By chance, the pattern of hormone-binding protein deficiency hints at the size of proteins leaking into the interstitial space: contrary to TBG (54 kDa) and transcortin (52 kDa), SHBG (86 kDa) levels were elevated, which might give insight into respective permeability of the endothelial barrier. On the other hand, immunoglobulins with much higher molecular weights (144 to 971 kDa) were also decreased. Although described previously [23], immunoglobulin deficiency is not a common finding in SCLS. If it is hypothesized that the antibody deficiency in the present patient was caused by immunoglobulin loss due to the vascular leakage, a severe vascular damage may be assumed, since especially IgM is a large molecule with a molecular weight of 971 kDa. However, the fact that during the further course immunoglobulin levels dropped without the presence of signs of SCLS suggests that the decreased antibody levels were rather an expression of an immune dysfunction involved in the pathogenesis of SCLS. The observation that the patient developed no further SCLS attack despite falling antibody values may be attributable to the continued treatment.

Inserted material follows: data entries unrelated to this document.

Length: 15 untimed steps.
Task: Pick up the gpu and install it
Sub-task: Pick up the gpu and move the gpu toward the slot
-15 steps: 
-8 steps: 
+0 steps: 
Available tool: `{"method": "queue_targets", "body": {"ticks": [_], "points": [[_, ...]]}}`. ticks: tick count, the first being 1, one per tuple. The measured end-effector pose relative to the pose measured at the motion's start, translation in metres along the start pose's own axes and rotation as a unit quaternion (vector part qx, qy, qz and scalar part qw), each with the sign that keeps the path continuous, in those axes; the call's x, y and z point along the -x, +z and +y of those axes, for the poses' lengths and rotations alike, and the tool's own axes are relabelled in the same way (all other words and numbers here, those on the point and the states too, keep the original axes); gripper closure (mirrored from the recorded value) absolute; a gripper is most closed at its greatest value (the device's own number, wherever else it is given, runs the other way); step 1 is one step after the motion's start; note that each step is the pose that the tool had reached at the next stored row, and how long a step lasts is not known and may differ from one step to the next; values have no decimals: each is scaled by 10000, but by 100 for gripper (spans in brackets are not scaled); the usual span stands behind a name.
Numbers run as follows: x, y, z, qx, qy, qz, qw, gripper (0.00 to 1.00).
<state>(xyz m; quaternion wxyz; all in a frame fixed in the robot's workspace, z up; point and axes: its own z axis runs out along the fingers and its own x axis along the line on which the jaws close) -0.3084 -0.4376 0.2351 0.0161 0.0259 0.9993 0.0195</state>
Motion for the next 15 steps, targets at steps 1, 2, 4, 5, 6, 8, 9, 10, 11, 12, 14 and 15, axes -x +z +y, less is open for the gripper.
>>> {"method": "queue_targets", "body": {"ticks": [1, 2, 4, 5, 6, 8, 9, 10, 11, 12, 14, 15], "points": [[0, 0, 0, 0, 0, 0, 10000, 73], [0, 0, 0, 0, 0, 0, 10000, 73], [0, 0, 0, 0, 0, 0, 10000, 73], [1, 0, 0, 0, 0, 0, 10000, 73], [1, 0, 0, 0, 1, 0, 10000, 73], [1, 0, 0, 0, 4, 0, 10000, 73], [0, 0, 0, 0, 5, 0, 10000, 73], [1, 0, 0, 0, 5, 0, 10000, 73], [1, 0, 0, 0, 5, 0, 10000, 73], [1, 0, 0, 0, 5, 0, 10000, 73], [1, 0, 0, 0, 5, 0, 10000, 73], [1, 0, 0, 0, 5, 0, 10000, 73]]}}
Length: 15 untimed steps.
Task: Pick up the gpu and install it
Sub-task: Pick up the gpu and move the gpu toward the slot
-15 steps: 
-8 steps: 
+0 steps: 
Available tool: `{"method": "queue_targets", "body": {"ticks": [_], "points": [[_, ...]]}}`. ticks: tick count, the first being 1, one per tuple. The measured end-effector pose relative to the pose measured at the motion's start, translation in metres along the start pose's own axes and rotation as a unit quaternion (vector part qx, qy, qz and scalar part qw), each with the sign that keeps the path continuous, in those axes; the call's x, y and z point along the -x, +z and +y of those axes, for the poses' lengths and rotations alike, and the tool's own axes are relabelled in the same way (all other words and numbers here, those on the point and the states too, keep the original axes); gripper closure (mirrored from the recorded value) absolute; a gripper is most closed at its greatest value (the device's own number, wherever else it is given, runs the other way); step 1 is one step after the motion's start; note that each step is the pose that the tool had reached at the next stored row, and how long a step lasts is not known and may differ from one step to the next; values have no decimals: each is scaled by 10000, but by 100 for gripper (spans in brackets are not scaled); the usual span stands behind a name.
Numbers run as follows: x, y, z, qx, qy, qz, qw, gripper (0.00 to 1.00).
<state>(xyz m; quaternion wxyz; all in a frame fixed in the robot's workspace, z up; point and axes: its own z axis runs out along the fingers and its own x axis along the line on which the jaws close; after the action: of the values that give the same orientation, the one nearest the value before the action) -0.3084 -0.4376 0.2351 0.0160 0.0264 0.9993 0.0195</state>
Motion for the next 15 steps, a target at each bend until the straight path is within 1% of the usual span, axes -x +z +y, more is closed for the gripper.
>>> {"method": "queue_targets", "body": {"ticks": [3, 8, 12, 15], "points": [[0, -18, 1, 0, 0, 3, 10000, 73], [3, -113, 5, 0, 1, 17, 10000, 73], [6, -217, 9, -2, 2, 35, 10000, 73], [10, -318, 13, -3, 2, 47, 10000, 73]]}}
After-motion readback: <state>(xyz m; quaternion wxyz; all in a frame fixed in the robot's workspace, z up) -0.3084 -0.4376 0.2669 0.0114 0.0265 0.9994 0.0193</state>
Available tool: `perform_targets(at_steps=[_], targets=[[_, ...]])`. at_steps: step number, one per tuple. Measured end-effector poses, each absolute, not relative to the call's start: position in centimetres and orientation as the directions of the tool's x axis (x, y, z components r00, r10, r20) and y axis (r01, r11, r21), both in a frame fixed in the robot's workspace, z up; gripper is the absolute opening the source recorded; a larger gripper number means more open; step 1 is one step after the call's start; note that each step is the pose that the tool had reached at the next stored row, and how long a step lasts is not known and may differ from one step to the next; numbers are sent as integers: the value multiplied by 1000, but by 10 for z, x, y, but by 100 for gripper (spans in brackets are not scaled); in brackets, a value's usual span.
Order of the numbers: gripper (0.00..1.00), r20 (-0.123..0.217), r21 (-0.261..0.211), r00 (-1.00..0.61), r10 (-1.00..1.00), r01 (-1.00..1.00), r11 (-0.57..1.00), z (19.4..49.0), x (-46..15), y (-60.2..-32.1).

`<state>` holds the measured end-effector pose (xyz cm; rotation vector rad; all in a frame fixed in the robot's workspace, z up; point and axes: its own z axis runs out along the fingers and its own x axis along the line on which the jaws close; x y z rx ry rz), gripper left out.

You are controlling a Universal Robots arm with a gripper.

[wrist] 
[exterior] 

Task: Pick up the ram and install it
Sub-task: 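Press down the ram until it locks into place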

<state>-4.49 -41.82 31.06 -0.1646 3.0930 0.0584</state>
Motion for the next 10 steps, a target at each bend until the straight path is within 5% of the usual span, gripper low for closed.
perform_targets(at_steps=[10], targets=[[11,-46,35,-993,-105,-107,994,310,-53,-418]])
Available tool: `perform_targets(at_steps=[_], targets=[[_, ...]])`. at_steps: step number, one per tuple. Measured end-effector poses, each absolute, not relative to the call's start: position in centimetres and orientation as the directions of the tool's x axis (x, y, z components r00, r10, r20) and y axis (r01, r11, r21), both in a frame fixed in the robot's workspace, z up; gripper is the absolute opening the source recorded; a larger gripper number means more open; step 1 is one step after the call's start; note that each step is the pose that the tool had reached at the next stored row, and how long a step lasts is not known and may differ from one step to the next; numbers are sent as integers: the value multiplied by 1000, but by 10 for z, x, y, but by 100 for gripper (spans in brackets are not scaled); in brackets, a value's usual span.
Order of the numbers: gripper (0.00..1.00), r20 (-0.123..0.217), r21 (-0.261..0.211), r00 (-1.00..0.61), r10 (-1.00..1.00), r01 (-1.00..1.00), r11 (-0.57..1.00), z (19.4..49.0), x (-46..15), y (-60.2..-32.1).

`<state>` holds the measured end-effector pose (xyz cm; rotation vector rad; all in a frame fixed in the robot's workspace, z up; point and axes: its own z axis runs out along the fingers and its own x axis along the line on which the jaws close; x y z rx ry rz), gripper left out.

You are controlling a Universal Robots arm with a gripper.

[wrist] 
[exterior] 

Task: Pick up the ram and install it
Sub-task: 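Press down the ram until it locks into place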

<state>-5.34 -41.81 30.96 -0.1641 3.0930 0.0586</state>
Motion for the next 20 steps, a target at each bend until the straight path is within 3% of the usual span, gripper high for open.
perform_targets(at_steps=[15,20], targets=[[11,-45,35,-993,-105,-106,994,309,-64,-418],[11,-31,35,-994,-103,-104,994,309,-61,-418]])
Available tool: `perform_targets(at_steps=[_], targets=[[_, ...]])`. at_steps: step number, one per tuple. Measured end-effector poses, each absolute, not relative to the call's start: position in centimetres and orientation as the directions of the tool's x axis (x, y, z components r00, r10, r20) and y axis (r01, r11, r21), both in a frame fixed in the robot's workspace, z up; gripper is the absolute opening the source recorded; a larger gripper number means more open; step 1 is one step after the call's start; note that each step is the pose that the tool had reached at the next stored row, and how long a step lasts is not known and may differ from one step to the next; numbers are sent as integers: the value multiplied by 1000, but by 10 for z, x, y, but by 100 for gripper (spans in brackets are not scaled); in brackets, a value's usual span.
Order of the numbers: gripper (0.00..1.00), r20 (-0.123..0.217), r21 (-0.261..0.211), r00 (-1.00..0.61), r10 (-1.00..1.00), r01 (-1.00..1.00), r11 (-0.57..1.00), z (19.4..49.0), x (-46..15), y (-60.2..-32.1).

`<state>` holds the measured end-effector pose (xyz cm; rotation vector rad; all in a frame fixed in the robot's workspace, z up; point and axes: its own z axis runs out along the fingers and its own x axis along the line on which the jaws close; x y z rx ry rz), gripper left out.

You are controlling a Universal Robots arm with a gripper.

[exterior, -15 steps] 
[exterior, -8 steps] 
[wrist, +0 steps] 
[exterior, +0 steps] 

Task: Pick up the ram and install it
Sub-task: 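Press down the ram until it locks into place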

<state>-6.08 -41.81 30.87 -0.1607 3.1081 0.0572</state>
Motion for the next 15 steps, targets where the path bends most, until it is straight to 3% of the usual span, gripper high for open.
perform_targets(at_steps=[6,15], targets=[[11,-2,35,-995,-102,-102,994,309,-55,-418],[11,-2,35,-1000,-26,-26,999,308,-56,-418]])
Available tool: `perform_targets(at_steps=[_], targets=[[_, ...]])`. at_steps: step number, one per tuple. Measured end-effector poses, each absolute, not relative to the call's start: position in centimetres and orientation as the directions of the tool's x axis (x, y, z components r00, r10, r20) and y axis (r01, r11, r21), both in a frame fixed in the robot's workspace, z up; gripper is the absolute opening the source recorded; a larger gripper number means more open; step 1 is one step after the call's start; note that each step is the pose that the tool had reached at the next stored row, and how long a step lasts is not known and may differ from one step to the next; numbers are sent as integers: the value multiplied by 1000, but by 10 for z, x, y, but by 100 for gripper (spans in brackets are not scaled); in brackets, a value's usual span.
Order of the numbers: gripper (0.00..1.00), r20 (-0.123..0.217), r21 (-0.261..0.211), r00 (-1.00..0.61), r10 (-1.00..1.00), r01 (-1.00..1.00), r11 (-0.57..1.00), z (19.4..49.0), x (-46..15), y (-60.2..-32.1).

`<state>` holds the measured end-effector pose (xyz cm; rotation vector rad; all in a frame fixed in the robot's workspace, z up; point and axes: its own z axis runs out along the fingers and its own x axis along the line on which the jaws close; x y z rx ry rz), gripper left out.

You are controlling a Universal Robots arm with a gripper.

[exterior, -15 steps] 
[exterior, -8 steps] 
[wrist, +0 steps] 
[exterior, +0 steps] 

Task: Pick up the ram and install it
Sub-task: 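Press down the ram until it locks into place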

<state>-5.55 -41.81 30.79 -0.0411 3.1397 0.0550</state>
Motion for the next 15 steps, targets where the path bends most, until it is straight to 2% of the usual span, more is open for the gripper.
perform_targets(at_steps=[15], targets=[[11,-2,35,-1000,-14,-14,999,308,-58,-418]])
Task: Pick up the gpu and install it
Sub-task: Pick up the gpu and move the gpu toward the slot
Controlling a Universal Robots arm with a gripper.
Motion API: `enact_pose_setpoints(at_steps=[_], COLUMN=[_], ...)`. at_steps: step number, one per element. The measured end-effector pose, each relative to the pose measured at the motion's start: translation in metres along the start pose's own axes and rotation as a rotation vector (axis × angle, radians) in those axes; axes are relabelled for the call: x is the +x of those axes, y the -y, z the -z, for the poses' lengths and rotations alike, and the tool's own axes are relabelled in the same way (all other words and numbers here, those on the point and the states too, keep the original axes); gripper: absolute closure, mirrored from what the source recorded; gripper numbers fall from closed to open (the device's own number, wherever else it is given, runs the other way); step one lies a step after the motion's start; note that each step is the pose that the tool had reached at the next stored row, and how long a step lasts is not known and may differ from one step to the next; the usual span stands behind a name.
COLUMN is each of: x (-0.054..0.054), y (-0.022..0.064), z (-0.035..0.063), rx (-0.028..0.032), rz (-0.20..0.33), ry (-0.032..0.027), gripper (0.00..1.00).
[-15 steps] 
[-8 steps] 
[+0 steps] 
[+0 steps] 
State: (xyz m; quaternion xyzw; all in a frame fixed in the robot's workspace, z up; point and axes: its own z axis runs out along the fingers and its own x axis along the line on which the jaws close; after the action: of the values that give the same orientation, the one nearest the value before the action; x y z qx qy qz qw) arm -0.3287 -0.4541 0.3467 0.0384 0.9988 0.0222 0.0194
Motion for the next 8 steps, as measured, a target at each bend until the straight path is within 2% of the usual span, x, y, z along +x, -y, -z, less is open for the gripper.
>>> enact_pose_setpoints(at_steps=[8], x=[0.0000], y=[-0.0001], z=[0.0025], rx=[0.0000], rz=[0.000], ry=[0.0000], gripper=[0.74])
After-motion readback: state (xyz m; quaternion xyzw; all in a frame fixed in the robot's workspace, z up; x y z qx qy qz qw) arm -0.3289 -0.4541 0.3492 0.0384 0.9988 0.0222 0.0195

Standard treatment of SCLS is not yet established. Corticosteroids interfere with granulocyte function and cytokine release and are occasionally successful in reducing the severity but do not always prevent attacks from progressing [1, 2, 4, 7] and were of no benefit in our patient, who suffered early relapse during on-going prednisolone therapy. Immunosuppressive or immunomodulating drugs, such as infliximab, bevacizumab, and thalidomide, proved helpful in some SCLS cases [20, 24, 25]. However, the most successful therapeutic measure during an attack to date is the application of intravenous immunoglobulin [2, 4, 2629], which the described patient received at a total dose of 120 g. For prevention of new SCLS attacks, administration of theophylline, which inhibits cyclic adenosine monophosphate degradation, and terbutaline, a beta-adrenergic agonist increasing cyclic adenosine monophosphate, is the most established therapy to reduce the frequency and severity of SCLS attacks [4] and proved to be successful in the described patient until today. Regarding the various hormone deficiencies, we temporarily substituted thyroxine. We refrained from glucocorticoid replacement, since the patient was lacking signs and symptoms of adrenal insufficiency. In conclusion, although we cannot prove a direct pathophysiological connection of the hormonal changes and SCLS, clinicians have to be aware that SCLS may be accompanied by endocrine dysfunction in a degree that might be sufficient to necessitate hormone replacement therapy.

Conflict of Interests

The authors declare that there is no conflict of interests regarding the publication of this paper.